Na noite desta segunda-feira, balanço da Secretaria Municipal de Saúde e da Santa Casa de São Paulo mostrou que ao menos 54 pessoas ficaram feridas. De acordo com o órgão, entre os feridos há pessoas vítimas de agressões físicas e da explosão de uma bomba caseira lançada no centro da cidade.
Ainda houve nove casos de roubo ou furto de veículos no evento, cujo público esperado era de 3,5 milhões de pessoas. O balanço com o público que se aglomerou da Paulista até a praça da República neste ano ainda não foi divulgado pelos organizadores.
O grande número de casos de violência fez o prefeito Gilberto Kassab (DEM) reavaliar a realização da Parada Gay na avenida Paulista. Para ele, a continuação do evento na Paulista será analisada.
"A Paulista cada vez mais se mostra inadequada para os eventos.
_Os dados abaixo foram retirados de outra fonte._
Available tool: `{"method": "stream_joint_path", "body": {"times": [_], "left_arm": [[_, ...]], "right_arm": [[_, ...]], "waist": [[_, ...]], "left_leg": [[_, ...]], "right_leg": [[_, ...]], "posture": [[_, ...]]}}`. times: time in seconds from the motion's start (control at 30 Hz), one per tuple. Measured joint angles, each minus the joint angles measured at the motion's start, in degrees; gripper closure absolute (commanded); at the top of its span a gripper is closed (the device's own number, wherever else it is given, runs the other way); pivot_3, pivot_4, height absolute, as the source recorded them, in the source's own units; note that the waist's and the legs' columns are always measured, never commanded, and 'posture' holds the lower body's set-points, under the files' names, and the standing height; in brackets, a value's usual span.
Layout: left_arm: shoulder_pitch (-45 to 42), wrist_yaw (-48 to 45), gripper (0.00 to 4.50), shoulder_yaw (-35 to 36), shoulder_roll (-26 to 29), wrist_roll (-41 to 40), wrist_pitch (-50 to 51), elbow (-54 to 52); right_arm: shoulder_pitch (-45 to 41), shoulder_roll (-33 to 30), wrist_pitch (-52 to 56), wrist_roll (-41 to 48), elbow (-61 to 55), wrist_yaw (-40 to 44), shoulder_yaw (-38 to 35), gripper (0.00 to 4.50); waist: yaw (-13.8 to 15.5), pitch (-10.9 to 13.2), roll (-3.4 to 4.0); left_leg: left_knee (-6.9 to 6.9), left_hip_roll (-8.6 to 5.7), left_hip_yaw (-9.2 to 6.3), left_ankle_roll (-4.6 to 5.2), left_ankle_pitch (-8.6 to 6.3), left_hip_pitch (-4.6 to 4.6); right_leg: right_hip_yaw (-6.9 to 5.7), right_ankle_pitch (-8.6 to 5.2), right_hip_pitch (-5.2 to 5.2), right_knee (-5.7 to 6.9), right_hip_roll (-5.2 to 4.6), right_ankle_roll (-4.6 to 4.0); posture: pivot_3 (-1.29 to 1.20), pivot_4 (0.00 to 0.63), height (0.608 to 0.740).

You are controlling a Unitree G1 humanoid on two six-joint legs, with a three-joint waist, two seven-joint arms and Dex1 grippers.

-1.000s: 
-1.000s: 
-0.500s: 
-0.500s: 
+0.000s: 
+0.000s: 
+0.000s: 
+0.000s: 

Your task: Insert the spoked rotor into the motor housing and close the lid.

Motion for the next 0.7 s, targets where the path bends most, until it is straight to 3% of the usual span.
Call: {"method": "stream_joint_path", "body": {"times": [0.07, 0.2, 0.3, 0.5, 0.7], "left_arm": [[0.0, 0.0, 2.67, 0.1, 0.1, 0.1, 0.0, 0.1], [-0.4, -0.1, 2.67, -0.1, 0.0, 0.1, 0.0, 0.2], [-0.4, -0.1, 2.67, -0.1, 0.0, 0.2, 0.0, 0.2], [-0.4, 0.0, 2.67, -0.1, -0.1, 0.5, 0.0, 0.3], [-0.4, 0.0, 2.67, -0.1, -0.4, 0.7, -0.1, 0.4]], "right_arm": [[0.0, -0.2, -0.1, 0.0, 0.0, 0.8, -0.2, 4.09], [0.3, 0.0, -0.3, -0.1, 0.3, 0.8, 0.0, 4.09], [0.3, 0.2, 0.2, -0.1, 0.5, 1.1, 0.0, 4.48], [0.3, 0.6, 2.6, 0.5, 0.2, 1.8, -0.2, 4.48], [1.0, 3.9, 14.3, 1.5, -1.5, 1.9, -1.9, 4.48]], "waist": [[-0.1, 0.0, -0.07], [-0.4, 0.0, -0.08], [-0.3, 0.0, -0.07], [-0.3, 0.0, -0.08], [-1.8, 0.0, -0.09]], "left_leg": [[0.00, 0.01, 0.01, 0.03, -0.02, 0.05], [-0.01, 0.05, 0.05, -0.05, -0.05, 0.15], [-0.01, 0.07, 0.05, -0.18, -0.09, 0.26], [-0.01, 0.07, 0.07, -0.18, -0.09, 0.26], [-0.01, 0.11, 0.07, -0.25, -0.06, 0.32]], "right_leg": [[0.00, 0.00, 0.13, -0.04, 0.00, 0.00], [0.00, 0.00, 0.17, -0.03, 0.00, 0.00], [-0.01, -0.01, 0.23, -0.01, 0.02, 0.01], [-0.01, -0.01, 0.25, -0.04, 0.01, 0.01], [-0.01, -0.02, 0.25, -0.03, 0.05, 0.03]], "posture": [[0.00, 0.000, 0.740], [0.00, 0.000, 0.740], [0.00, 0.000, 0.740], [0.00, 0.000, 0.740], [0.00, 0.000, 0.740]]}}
O que pode ter atrapalhado [a parada neste domingo] foi a obra do metrô, no final da Paulista", disse Kassab hoje, após um evento no Palácio dos Bandeirantes. "A avaliação [da parada] será feita com serenidade pela prefeitura. Nada indica que não possa ser [modificado o lugar do evento]."
Brigas e tumultos deixaram feridos ao longo da parada. Um homem de 35 anos sofreu traumatismo craniano ao ser espancado na rua Frei Caneca, nos arredores da Paulista. Outros dois rapazes --entre eles um de 17 anos-- estão internados na Santa Casa devido a ferimentos também por espancamentos.
No largo do Arouche, no fim do circuito da parada, a explosão de uma bomba deixou ao menos 22 feridos. A origem do explosivo é investigada pela Polícia Civil.